不思議に思いながらも、放課後は着々と近づいてきた。



そしてとうとう放課後。



メールをチェックすると、数件来ていたうちの一つが雅君からのだった。



<ありがとうございます!


場所は、音楽室で、4時15分くらいがいいです>



そういえば、サッカー部だったもんね...



「とにかく、いきますかっ!」



「雪乃、図書館いこ」



「皇貴、いた!探したんだよ?後さ、昨日みたいに下駄箱の所で待っててくれない?」



「?おう、呼び出しか?」



「うん、何でわかったの?」



「彼氏の感?」



感か。
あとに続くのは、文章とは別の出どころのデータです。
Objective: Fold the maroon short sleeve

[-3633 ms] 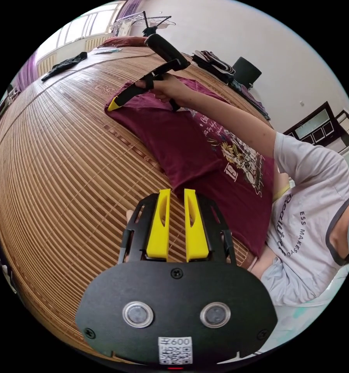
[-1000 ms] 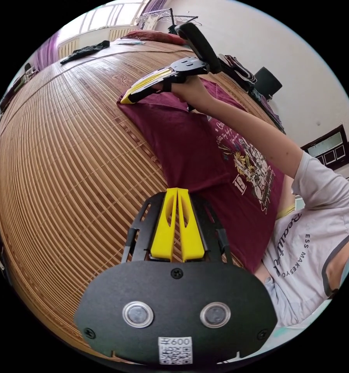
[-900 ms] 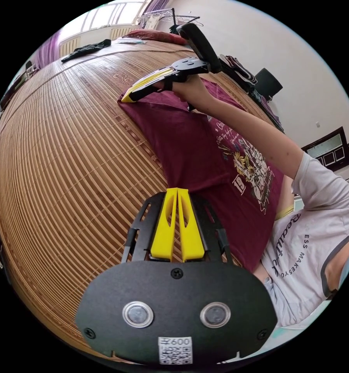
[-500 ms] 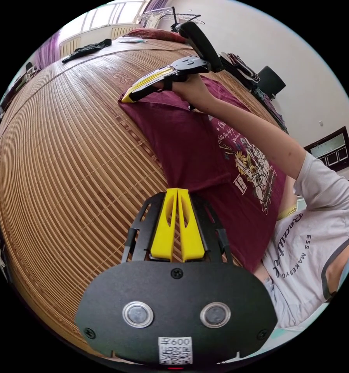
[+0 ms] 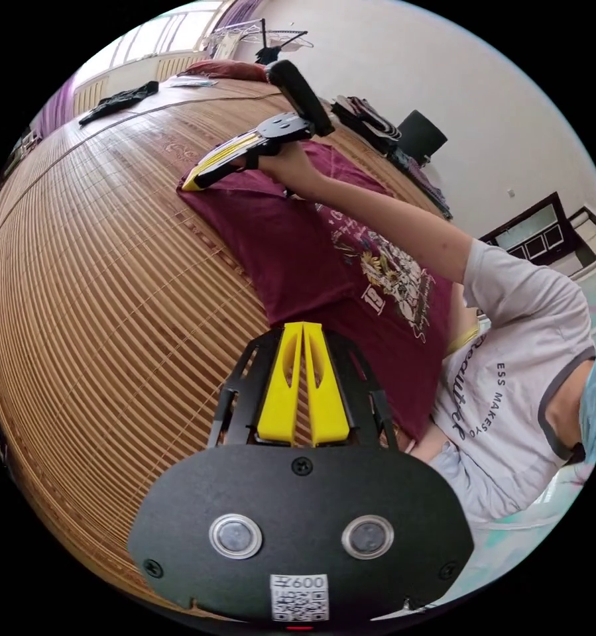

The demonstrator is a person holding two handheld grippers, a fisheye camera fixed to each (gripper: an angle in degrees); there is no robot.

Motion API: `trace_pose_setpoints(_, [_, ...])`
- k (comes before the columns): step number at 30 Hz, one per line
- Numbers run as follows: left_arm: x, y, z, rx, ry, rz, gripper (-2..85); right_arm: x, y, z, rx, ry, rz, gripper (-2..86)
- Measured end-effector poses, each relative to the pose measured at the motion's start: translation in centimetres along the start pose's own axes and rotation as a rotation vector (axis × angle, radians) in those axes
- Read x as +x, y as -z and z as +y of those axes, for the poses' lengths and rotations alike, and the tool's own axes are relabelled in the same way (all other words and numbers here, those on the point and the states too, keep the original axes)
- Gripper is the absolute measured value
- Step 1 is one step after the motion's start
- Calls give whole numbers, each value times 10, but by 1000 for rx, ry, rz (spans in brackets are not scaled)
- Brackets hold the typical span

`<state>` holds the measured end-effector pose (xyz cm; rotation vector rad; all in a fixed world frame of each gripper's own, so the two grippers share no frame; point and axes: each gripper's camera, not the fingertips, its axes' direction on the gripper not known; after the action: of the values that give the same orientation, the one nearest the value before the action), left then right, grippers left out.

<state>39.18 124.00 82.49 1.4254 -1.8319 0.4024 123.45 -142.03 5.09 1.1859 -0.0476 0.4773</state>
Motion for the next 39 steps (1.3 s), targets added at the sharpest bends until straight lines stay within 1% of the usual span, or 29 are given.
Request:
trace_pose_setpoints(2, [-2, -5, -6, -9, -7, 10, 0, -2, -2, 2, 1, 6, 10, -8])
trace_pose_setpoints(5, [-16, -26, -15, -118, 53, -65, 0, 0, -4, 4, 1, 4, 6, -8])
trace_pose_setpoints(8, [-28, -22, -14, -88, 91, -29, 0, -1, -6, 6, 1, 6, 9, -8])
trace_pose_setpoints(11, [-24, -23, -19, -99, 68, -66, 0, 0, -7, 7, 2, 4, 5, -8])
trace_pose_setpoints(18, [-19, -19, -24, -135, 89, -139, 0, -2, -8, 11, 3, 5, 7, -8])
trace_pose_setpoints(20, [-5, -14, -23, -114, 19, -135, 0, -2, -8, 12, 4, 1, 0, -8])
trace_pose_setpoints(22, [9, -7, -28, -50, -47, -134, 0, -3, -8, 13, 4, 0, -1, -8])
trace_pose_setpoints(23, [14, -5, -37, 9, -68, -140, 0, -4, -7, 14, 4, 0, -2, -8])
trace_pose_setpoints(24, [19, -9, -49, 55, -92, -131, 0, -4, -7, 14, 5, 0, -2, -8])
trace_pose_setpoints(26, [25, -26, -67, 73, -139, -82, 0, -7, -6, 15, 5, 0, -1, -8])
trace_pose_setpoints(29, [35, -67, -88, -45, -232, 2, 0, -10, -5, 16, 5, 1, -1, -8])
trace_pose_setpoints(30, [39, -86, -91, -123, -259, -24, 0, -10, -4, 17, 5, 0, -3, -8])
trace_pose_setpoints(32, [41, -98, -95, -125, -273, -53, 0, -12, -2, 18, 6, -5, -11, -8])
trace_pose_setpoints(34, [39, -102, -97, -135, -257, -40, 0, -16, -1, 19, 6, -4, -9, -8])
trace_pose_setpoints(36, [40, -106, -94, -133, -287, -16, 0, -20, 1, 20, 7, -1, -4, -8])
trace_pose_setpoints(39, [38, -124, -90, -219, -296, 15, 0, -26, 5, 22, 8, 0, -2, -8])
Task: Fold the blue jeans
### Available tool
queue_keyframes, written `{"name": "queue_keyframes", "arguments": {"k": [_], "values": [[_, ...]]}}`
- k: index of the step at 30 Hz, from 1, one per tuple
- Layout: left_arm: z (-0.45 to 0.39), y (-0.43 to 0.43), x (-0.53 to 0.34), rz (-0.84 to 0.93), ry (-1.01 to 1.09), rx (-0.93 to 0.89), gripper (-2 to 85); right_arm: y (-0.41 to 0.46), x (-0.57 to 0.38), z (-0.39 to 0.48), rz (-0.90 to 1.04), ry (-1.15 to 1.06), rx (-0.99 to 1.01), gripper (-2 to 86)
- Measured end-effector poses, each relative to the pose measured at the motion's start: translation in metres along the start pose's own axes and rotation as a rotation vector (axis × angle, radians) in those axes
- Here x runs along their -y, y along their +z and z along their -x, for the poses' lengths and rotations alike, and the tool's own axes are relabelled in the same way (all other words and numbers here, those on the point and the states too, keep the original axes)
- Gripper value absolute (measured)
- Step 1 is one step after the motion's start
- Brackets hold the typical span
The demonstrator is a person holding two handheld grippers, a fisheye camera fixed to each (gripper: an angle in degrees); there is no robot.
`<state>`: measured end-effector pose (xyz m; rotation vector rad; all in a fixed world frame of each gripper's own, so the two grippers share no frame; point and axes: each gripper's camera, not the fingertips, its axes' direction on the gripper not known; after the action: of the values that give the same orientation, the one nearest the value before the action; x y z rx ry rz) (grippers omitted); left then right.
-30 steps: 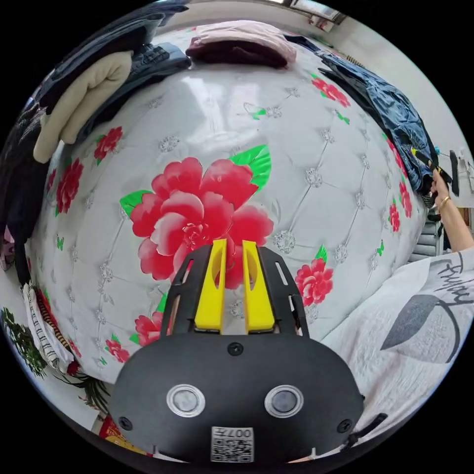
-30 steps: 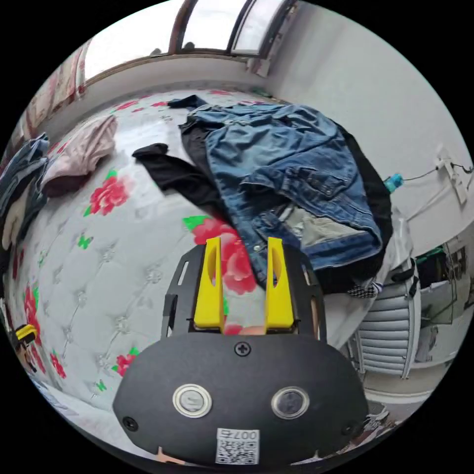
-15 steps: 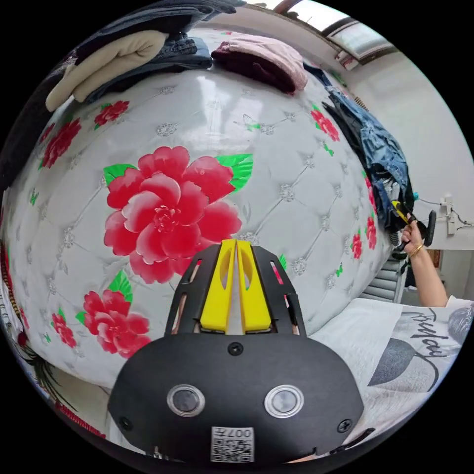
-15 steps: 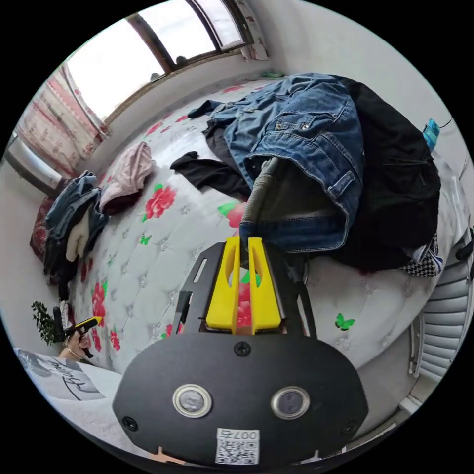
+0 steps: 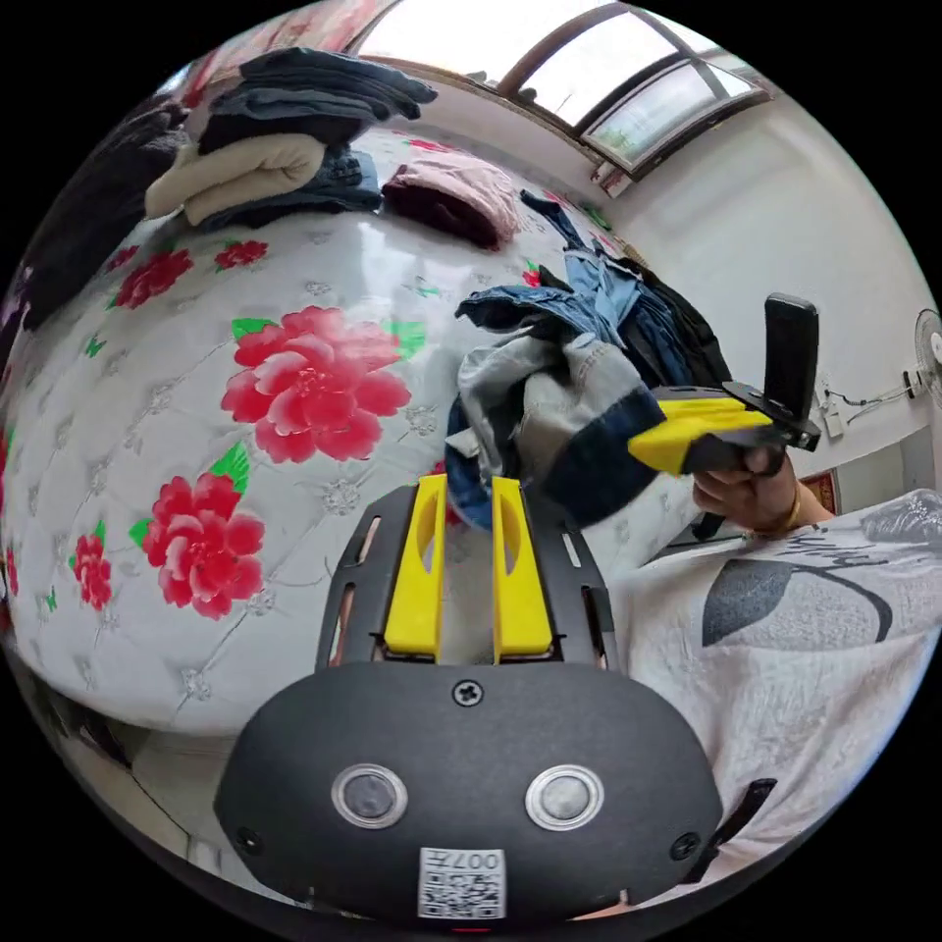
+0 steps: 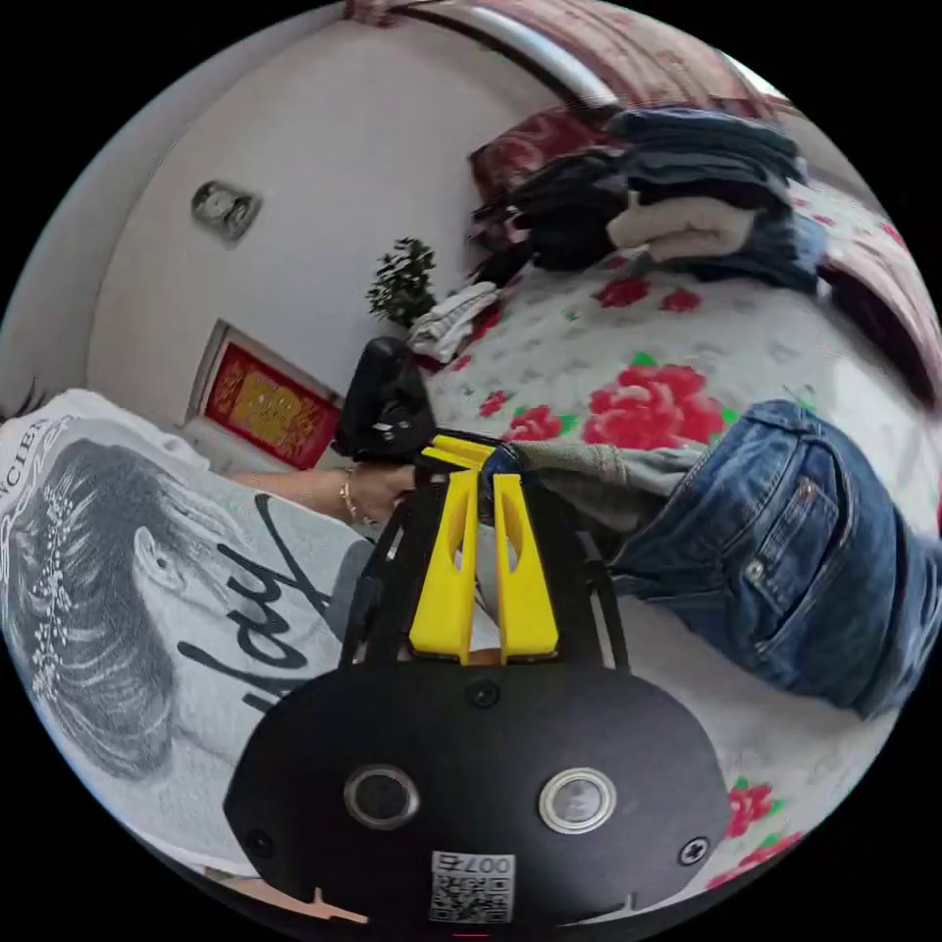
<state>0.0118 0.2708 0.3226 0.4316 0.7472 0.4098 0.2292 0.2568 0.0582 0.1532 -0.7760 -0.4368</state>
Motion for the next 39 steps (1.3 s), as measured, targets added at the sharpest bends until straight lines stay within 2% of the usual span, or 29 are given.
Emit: {"name": "queue_keyframes", "arguments": {"k": [2,4,6,9,11,14,19,20,22,24,27,30,34,39], "values": [[0.027,-0.024,-0.019,-0.063,-0.115,0.1,5.9,0.046,0.037,0.06,0.083,-0.251,0.124,2.9],[0.071,-0.059,-0.055,-0.142,-0.34,0.247,5.0,0.065,0.047,0.086,0.122,-0.368,0.131,3.6],[0.101,-0.088,-0.088,-0.226,-0.485,0.256,5.4,0.072,0.043,0.09,0.115,-0.383,0.025,4.1],[0.126,-0.122,-0.139,-0.33,-0.632,0.281,5.9,0.064,0.021,0.05,0.076,-0.234,-0.134,4.7],[0.122,-0.127,-0.154,-0.33,-0.613,0.316,6.4,0.041,-0.011,0.003,0.054,-0.015,-0.285,5.3],[0.094,-0.105,-0.151,-0.269,-0.458,0.28,8.7,-0.012,-0.069,-0.034,-0.058,0.227,-0.484,6.2],[0.031,-0.004,-0.094,-0.077,-0.187,0.062,12.9,-0.095,-0.143,-0.07,-0.206,0.612,-0.685,8.1],[0.025,0.009,-0.085,-0.046,-0.18,0.067,13.0,-0.108,-0.151,-0.076,-0.234,0.679,-0.715,8.4],[0.01,0.06,-0.052,0.169,-0.101,0.272,12.3,-0.119,-0.155,-0.085,-0.266,0.75,-0.747,8.8],[0.01,0.085,-0.033,0.24,0.004,0.343,10.3,-0.123,-0.154,-0.094,-0.301,0.808,-0.762,8.9],[0.046,0.075,-0.002,0.175,-0.024,0.322,5.1,-0.123,-0.148,-0.113,-0.31,0.886,-0.783,8.8],[0.078,0.029,0.027,0.064,-0.068,0.418,2.2,-0.114,-0.132,-0.128,-0.213,0.887,-0.88,8.4],[0.102,-0.058,0.03,-0.138,-0.137,0.457,1.5,-0.089,-0.104,-0.156,-0.046,0.849,-0.984,7.9],[0.118,-0.091,-0.004,-0.174,-0.251,0.484,1.6,-0.025,-0.072,-0.208,0.267,0.768,-1.023,7.4]]}}
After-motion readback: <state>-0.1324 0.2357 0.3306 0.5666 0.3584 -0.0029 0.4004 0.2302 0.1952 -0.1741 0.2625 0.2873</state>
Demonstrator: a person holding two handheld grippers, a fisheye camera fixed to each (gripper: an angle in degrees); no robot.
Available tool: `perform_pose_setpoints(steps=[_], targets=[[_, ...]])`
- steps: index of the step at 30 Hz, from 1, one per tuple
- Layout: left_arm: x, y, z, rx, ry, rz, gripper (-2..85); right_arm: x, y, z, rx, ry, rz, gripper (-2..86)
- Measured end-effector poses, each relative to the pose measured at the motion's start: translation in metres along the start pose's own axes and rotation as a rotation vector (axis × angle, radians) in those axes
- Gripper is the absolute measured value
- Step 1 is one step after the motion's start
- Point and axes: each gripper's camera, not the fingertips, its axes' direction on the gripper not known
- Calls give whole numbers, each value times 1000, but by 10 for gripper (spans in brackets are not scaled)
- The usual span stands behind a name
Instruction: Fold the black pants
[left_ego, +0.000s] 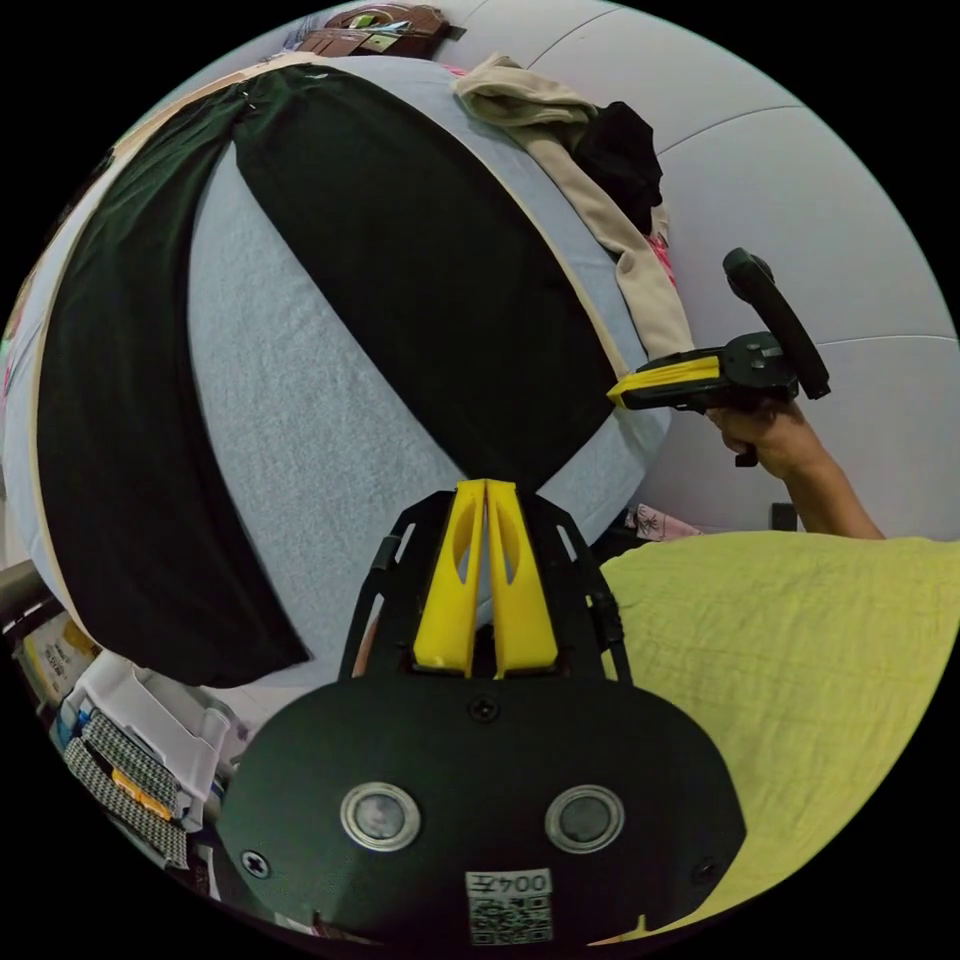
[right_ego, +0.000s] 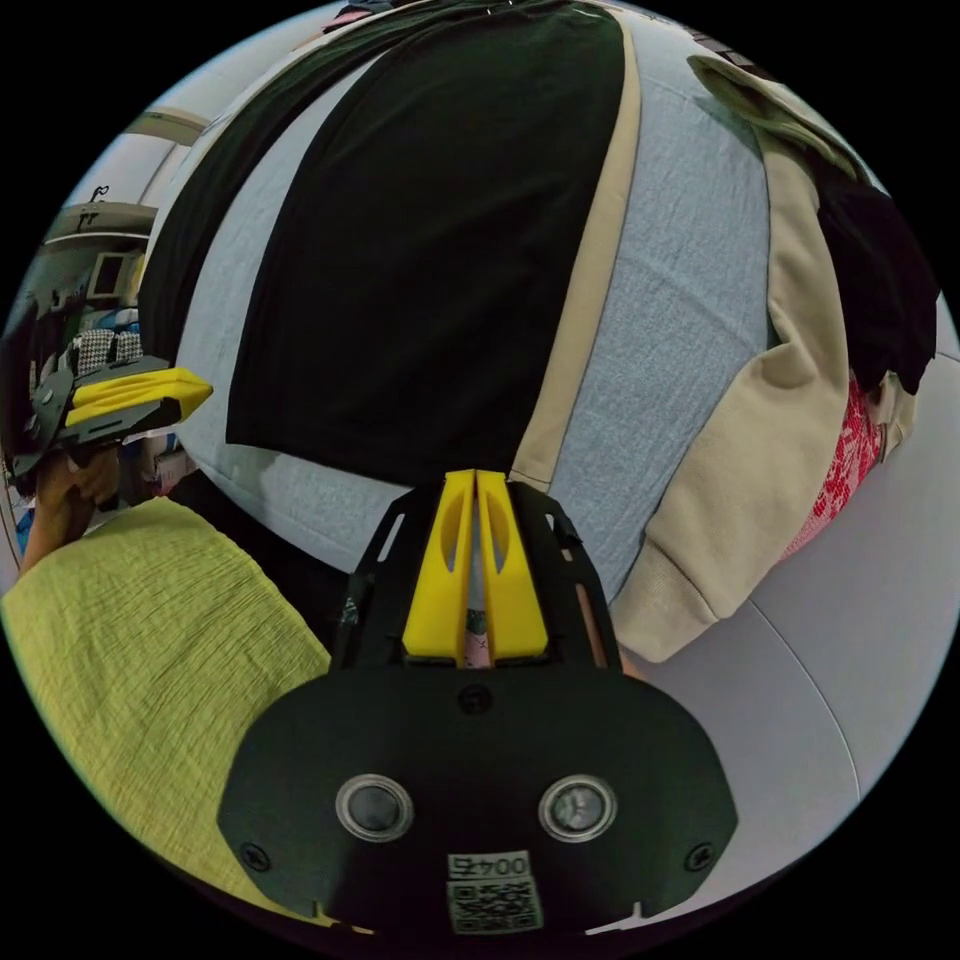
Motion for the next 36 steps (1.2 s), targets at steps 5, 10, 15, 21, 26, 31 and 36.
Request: perform_pose_setpoints(steps=[5,10,15,21,26,31,36], targets=[[2,11,12,-1,5,1,5,-3,5,-6,1,16,7,-8],[7,17,21,-13,-21,-3,6,-5,17,-12,40,27,23,-8],[16,23,23,-21,-21,55,3,1,34,-18,101,-10,5,-8],[16,29,16,-10,-11,105,2,9,54,-31,164,-25,17,-7],[9,40,1,20,9,83,2,40,94,-40,243,-94,57,-5],[2,45,-11,28,48,54,2,25,94,-53,314,-82,13,9],[1,43,-26,30,48,48,2,-13,75,-59,332,-65,-100,80]])
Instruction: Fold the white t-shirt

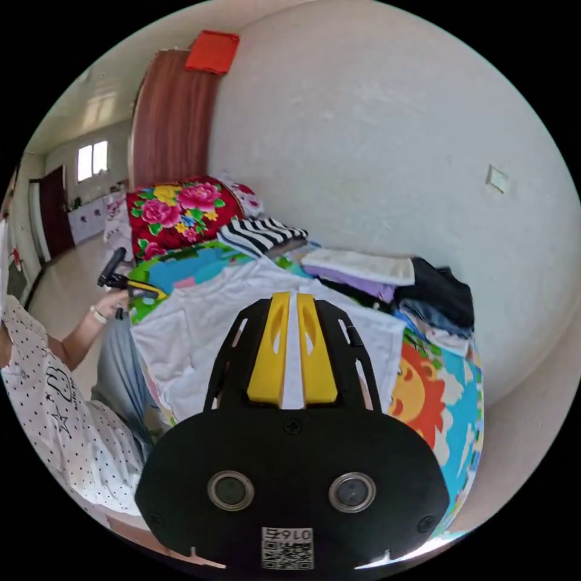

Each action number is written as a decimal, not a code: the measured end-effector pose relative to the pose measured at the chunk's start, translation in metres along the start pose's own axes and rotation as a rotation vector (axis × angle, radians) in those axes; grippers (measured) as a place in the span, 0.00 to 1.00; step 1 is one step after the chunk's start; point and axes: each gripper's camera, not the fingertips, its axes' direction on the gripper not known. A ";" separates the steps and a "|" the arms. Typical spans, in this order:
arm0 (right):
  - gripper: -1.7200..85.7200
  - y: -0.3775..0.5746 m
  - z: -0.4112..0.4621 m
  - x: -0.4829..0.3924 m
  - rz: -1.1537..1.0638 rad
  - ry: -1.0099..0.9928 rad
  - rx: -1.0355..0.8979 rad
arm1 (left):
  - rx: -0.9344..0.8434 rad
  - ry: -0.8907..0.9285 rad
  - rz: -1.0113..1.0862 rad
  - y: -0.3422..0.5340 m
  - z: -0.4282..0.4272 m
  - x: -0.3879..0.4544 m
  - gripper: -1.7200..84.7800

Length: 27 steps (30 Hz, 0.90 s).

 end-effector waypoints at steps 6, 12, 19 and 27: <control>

「じゃ、待っててね?約束だよ?」



念をおすと、はいはい、と言って廊下を歩いて行った。



今は4時10分。早く行かないと!



・・・



音楽室につくと、窓の外を見ている雅君がいた。



「み...」



その横顔は、あの時の皇貴にそっくりで、一瞬だけドキッとしてしまった。



「み、雅君。お待たせ、どうしたの?」



「先輩...来てもらって済みませんでした」




私に気付いた雅君は、口をゆっくりと開いた。



まるで、何かを言いにくそうにして。